The Court rejects any possible justification

The Court examined and rejected two possible justifications.

First, it accepted that ensuring that non-residents contribute to the financing of public services may constitute a legitimate objective in principle. The Belgian system nonetheless failed the proportionality test because the fixed 7% rate could, in certain situations, exceed the surcharge borne by comparable residents.

Second, the Court firmly rejected the prevention of reverse discrimination as a justification. A Member State cannot restrict the free movement of workers in order to ensure that its own residents are not treated less favourably than non-residents. Accepting such an argument would undermine the very substance of Article 45 TFEU. Any reverse discrimination results solely from national law and cannot justify a restriction on a fundamental freedom.

The Court therefore held that Article 45(2) TFEU precludes national legislation under which non-resident taxpayers are subject to a fixed-rate surcharge modelled on the communal surcharge applicable to residents where that mechanism results, even if only in certain cases, in a heavier tax burden for non-residents than for objectively comparable residents.

A foreseeable outcome?

In our view, the outcome in Chefquet was not particularly surprising. Even before the CJ delivered its judgment on 12 March 2026, a closely related issue had already been examined by the EFTA Court in RS (4 July 2023, E‑11/22, RS v. Steuerverwaltung des Fürstentums Liechtenstein).

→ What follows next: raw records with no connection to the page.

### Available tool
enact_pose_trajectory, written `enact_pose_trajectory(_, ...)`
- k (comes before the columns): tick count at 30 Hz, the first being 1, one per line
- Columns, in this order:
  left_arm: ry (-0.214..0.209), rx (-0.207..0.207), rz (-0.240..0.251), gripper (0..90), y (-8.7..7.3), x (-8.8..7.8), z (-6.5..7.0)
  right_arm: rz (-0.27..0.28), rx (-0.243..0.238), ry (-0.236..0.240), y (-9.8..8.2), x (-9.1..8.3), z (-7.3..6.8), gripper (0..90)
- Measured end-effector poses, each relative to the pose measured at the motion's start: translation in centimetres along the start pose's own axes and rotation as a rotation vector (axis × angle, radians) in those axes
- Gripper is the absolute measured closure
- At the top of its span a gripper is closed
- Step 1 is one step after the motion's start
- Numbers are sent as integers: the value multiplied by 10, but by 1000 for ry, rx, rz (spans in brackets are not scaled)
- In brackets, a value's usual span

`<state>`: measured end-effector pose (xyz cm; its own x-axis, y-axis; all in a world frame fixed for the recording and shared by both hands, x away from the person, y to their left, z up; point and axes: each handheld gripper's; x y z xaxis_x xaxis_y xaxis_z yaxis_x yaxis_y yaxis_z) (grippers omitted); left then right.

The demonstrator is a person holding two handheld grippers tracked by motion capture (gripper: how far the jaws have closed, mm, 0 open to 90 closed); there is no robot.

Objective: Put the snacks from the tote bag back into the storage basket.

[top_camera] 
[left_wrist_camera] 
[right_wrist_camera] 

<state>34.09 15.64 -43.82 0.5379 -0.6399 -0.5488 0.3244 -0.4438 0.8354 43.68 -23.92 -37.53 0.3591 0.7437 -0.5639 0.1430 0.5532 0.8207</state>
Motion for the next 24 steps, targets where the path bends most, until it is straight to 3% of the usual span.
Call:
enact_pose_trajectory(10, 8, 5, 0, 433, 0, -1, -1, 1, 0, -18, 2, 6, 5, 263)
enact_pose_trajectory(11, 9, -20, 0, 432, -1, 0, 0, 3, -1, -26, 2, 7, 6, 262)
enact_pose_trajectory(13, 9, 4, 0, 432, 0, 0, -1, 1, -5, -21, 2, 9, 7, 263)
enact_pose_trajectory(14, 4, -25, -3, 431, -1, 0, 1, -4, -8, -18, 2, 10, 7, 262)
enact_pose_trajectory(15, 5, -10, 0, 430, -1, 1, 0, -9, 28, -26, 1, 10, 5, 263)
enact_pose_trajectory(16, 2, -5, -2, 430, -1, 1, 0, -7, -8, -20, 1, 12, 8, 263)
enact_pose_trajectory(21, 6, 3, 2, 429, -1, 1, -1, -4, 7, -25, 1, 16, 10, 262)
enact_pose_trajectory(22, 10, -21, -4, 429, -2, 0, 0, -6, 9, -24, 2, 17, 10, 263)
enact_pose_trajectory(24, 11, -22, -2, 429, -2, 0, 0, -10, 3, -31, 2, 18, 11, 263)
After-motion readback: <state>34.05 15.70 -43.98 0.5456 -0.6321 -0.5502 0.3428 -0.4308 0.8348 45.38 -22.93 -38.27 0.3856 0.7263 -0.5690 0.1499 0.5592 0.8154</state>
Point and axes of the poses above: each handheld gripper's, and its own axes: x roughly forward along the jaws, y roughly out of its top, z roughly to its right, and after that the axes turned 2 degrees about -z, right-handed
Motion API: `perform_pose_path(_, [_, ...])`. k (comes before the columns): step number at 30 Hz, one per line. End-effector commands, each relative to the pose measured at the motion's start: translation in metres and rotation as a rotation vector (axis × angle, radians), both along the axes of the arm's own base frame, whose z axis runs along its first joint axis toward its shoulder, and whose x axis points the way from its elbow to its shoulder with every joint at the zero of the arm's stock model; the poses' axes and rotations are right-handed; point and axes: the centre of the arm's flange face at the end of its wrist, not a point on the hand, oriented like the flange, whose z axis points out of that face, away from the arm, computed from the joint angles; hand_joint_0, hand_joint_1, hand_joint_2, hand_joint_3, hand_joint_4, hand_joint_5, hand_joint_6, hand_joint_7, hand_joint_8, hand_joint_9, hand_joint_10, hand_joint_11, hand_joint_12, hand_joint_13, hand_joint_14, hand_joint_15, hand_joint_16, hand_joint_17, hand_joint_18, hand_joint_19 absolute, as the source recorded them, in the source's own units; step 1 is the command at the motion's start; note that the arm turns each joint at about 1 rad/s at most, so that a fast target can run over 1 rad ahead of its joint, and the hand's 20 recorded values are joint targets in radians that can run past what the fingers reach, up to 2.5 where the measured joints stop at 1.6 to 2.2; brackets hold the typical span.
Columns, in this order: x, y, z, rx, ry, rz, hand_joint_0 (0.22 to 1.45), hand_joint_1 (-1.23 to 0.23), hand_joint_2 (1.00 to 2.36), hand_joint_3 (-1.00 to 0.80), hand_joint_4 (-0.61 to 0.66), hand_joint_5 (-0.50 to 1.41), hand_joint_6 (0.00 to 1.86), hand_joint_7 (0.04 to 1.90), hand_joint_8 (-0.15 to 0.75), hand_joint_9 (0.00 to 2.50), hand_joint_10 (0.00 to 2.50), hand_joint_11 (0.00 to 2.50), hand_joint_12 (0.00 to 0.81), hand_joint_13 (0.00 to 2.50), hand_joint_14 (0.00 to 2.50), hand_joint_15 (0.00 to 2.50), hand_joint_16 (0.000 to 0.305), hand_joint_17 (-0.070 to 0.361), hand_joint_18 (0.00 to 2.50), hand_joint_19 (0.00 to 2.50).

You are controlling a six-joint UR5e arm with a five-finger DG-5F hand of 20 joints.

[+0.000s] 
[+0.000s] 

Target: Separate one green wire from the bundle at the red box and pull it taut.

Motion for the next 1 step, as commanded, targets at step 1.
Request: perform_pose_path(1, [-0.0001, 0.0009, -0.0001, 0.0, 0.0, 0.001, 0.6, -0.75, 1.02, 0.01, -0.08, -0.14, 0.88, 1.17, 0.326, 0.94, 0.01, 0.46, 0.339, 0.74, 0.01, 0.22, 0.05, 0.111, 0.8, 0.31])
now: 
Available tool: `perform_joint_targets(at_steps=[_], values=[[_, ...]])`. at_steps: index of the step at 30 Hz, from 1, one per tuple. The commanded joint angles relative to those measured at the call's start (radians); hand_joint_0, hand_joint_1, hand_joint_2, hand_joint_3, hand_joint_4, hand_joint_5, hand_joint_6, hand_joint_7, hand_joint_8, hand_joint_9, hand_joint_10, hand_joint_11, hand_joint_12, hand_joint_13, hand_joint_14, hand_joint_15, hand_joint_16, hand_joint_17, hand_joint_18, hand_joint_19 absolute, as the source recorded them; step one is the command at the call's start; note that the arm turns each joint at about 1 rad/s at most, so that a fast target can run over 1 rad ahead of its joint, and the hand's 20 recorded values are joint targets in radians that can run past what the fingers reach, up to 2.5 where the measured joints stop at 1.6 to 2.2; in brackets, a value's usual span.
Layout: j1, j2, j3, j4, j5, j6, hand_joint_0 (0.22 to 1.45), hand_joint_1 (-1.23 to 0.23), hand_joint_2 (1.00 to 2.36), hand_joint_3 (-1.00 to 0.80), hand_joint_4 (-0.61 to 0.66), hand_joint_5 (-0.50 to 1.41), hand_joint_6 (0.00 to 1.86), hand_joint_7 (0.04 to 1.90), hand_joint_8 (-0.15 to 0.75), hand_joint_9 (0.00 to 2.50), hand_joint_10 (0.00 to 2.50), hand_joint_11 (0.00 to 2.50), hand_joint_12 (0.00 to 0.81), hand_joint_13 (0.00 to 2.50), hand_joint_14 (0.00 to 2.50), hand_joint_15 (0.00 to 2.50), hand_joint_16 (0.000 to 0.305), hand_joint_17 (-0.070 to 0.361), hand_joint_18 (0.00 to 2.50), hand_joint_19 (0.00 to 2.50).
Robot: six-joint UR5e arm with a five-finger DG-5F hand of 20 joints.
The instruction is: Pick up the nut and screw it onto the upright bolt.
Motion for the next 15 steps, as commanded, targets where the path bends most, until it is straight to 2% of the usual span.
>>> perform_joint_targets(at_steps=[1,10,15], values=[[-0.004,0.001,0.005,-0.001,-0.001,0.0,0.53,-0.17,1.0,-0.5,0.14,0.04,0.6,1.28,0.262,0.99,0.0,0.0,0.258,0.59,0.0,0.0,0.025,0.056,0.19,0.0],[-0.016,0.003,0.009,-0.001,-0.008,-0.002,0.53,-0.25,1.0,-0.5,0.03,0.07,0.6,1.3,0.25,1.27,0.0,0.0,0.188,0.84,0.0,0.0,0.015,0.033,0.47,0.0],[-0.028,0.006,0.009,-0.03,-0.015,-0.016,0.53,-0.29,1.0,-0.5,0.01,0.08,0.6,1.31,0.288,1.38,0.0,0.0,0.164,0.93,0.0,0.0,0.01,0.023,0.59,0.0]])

That case concerned a Liechtenstein regime comparable to the Belgian surcharge applicable to non-residents. The system nonetheless differed in one important respect: the surcharge imposed on non-residents systematically exceeded the burden borne by residents, including those residing in communes applying the highest rates. The discriminatory nature of the measure, therefore, was obvious.

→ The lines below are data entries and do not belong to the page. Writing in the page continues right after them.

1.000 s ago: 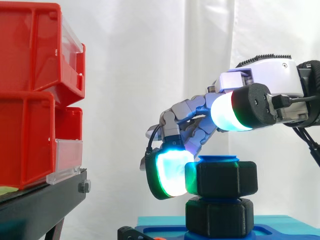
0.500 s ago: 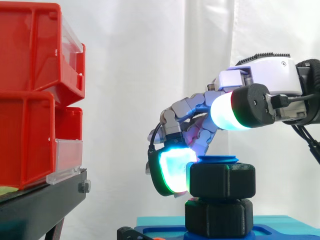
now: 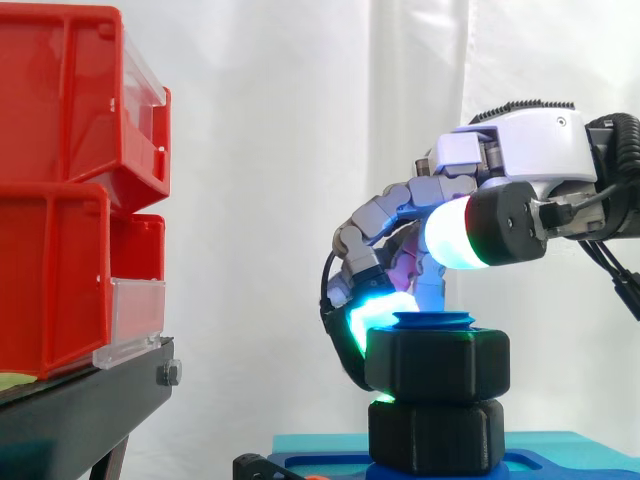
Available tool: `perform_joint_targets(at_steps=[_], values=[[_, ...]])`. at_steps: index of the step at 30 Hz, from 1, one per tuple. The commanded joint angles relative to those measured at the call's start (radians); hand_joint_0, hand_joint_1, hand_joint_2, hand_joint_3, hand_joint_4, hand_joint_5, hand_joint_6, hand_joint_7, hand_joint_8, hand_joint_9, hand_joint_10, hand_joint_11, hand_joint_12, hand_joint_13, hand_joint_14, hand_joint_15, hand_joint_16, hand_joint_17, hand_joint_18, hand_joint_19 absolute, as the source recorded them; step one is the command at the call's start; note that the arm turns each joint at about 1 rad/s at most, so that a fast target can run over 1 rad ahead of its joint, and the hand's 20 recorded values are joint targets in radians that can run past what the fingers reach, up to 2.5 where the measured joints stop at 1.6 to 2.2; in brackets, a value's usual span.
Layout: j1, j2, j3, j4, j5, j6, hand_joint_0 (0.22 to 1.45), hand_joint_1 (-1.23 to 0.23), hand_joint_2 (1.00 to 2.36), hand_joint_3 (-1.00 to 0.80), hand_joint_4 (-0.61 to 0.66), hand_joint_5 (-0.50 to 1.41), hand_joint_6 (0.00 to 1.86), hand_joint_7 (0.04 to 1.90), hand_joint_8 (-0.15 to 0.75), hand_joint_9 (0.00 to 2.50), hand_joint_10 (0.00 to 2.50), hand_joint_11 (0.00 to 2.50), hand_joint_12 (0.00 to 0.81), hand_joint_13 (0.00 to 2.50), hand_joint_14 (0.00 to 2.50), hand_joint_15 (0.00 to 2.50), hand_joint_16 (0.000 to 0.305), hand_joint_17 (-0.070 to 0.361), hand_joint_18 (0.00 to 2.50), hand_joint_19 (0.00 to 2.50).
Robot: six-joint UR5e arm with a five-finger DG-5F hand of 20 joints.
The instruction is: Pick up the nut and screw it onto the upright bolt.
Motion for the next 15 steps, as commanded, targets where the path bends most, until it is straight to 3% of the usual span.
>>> perform_joint_targets(at_steps=[1,7,10,15], values=[[-0.007,0.001,0.0,-0.017,-0.002,-0.009,0.53,-0.29,1.0,-0.5,0.01,0.09,0.59,1.31,0.3,1.4,0.0,0.0,0.157,0.94,0.0,0.0,0.01,0.022,0.61,0.0],[-0.024,0.029,0.004,-0.028,-0.003,-0.012,0.53,-0.29,1.0,-0.5,0.02,0.09,0.58,1.33,0.327,1.52,0.0,0.0,0.144,1.01,0.0,0.0,0.007,0.016,0.69,0.0],[-0.028,0.04,0.004,-0.039,-0.003,-0.016,0.52,-0.23,1.0,-0.5,0.1,0.08,0.51,1.44,0.323,1.46,0.0,0.0,0.18,0.91,0.0,0.0,0.011,0.025,0.56,0.0],[-0.037,0.054,0.016,-0.05,-0.009,-0.02,0.52,-0.17,1.0,-0.5,0.22,-0.01,0.5,1.23,0.36,1.31,0.0,0.0,0.218,0.79,0.0,0.0,0.017,0.039,0.42,0.0]])
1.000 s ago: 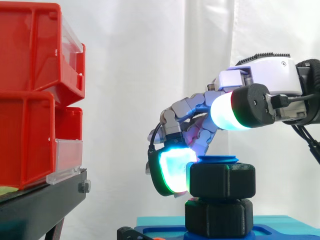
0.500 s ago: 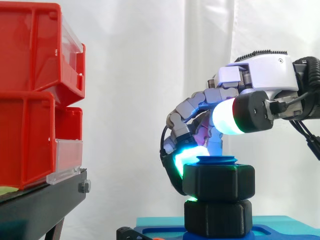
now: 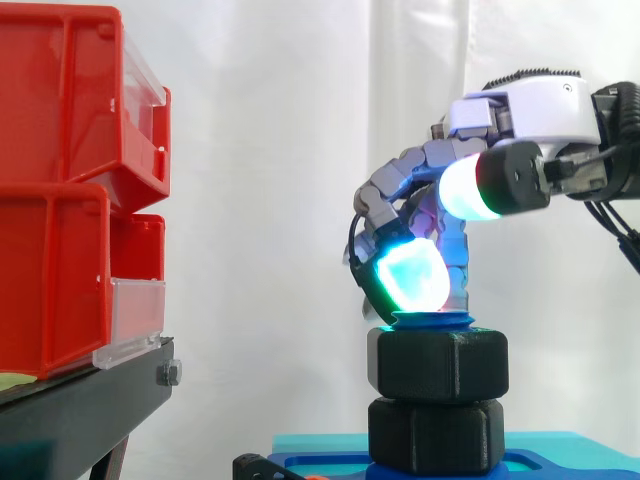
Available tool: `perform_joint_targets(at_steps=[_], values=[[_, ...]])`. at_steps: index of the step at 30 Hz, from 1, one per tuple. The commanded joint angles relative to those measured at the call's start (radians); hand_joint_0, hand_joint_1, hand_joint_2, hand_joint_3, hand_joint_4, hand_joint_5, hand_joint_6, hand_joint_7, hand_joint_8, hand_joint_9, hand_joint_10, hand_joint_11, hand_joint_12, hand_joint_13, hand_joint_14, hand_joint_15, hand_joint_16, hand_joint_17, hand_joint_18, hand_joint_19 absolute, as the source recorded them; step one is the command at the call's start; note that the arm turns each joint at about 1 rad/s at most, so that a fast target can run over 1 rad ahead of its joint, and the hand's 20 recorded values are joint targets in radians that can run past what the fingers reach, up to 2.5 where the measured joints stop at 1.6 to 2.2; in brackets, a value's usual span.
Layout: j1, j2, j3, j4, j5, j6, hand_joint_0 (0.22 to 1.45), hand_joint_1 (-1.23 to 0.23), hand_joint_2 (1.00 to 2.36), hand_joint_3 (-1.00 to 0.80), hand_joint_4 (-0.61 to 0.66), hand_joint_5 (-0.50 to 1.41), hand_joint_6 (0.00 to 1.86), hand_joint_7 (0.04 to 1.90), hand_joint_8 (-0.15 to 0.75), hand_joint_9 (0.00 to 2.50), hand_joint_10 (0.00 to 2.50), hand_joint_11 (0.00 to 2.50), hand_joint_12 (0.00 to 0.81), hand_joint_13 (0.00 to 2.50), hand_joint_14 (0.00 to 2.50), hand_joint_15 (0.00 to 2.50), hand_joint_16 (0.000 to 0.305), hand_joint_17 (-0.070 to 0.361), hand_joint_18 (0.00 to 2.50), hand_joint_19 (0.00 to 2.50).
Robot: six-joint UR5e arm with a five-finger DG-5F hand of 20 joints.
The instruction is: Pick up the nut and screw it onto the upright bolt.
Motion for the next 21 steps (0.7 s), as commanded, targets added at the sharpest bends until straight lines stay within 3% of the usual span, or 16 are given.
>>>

The Belgian regime was more nuanced. The fixed 7% rate applicable to non-residents did not systematically place them at a disadvantage and could, in certain communes, even prove lower than the surcharge borne by residents. This was precisely the core of the Belgian Government’s argument – and, to some extent, that of Advocate General Emiliou: a national average rate constituted a reasonable, broadly balanced, and administratively workable approximation.

The Court nonetheless rejected that logic. Whereas the EFTA Court had condemned a systematic disadvantage, the CJ went further by holding that a merely situational disadvantage is sufficient. It is irrelevant that the difference in treatment affects only certain non-residents or remains limited in scope: it suffices that a non-resident may, in an identifiable situation, be taxed more heavily than an objectively comparable resident.

The structural problem created by zero-rate communes

The judgment reveals a structural weakness in the Belgian system. As long as even a single Belgian commune applies a zero surcharge rate, any positive uniform surcharge imposed on non-residents will necessarily result, in certain situations, in a heavier burden than that borne by some residents. Under the Court’s reasoning, the mere existence of such a concrete disadvantage is sufficient to establish a restriction contrary to Article 45 TFEU.

Belgium, therefore, is confronted with several imperfect alternatives. Abolishing the surcharge altogether would restore equal treatment but would simultaneously result in the systematic under-taxation of non-residents compared with most residents – in other words, the very reverse discrimination that Article 245 ITC was intended to prevent. Aligning the surcharge with the lowest communal rate would, in practice, lead to the same outcome as long as at least one commune maintains a zero rate. Both solutions would also entail a significant budgetary cost, given that the disputed surcharge reportedly generated annual revenue of approximately EUR 75 to 80 million between 2021 and 2024.

A third possibility would be to individualise the surcharge applicable to non-residents by linking it to the commune with which the income has the closest economic connection: the location of the immovable property for real estate income, or the place of work or employer’s establishment for employment income. Such an approach would restore genuine equality of treatment between residents and non-residents and would align more closely with the logic underlying the Court’s judgment.

That solution would, however, entail significant administrative difficulties, already highlighted by the Advocate General. With more than 580 Belgian communes each applying different surcharge rates, the tax authorities would need to determine, for each non-resident and each category of income, the relevant communal rate – potentially where income is connected to several communes simultaneously. Chefquet does not resolve that practical difficulty. It does, however, establish a clear limit: the current system now appears difficult to reconcile with EU law.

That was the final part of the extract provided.